Parallel programing for economic models using GPUs

We want to test how fast we can compute an economic model using GPU computing tools.

To do so we benchmark our code with a well known economic problem: a consumption savings model. We build off the model and codes outlined in A Practical Guide to Parallel Computing in Macroeconomics by Jesús Fernández-Villaverde and David Zarruk Valencia, repository here.

Headline results

We benchmark three python parallel programming methods:

  1. CPU parallization using numpy package and vectorized code;
  2. CPU parallization using numba package and non-vectorized code;
  3. DPU parallization using numba package and non-vectorized code; and

Cupy is a numpy-like package that automatically parralizes vector operation using GPUs.

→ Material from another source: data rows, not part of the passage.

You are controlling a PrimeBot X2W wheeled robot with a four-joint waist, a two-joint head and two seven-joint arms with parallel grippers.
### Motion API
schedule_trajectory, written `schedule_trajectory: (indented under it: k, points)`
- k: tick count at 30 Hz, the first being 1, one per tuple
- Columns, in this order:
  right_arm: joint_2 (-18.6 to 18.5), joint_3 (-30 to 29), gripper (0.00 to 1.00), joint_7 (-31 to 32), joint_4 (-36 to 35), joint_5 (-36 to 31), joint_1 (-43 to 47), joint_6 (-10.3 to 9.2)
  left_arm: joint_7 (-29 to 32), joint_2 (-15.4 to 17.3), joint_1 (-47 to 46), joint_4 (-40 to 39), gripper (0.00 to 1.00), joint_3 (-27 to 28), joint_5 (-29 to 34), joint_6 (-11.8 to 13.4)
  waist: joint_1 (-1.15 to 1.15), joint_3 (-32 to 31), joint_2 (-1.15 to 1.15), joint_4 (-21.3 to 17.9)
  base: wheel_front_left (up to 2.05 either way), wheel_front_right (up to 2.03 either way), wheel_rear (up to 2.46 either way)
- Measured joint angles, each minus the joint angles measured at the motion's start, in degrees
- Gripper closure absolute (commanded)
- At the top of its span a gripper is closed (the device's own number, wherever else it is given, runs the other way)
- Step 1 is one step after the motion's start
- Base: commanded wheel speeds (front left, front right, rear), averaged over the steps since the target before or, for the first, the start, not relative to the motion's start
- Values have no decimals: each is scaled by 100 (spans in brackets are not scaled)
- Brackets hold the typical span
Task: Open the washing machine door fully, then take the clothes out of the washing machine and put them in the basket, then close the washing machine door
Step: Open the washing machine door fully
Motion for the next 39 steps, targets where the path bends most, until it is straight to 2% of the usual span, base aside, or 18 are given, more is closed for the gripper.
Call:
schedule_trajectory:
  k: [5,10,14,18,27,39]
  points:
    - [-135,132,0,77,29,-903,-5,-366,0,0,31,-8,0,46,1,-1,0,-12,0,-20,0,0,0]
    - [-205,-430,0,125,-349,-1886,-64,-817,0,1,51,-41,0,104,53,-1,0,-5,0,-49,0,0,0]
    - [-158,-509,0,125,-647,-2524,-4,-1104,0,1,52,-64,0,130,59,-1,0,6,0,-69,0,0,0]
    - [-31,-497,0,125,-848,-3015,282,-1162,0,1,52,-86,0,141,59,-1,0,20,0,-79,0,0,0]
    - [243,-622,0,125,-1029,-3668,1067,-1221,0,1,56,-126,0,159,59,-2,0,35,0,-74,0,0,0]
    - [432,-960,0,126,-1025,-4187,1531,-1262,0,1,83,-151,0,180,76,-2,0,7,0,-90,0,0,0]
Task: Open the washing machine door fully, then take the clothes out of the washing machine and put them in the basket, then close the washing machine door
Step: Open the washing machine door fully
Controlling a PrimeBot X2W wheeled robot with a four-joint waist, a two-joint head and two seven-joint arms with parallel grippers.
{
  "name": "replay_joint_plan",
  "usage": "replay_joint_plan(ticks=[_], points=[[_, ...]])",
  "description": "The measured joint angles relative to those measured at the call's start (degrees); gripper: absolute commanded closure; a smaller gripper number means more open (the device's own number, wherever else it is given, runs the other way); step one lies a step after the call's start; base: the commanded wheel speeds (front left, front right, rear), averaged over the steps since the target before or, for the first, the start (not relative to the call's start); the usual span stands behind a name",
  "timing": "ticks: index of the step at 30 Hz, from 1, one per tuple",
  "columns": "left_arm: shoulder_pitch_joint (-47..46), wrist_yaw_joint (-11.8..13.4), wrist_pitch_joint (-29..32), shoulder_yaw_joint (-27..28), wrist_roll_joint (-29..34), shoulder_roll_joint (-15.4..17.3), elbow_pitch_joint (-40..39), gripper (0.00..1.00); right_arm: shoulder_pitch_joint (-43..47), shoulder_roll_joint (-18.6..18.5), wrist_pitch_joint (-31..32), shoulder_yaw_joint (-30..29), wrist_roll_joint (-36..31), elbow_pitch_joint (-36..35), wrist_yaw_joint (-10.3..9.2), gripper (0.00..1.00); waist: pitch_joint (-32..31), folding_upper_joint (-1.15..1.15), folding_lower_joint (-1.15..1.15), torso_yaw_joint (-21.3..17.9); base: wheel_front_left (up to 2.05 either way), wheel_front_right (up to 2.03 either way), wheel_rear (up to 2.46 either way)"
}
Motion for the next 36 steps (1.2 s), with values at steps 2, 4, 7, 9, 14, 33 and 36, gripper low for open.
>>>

For this reason we benchmark it against a similar vector implementation using numpy. We also benchmark against numba, which was the fasted non-GPU based python pacakge in our tests. Numba is a just-in-time compiler that can get speeds close to C in python.

Headline results:

  1. Non-parallel python (numba): 13.7 seconds;
  2. Numpy vectorized: 10.8 seconds;
  3. Numba non-vectorized code: 3 seconds;
  4. Cupy vectorized: 0.04 seconds.

Cupy is almost 75x faster than our best alternative using Numba (~3 seconds)! It is also a significant speed-up relative to the best time reposted by Fernández-Villaverde and Zarruk: 1.42 seconds in a GPU implementation using Open ACC and C++.

We ran this on a machine with a Intel i7-9750H CPU with 6cores/12threads, and a Nvidia GeForce GTX 1650 GPU with 896 CUDA cores.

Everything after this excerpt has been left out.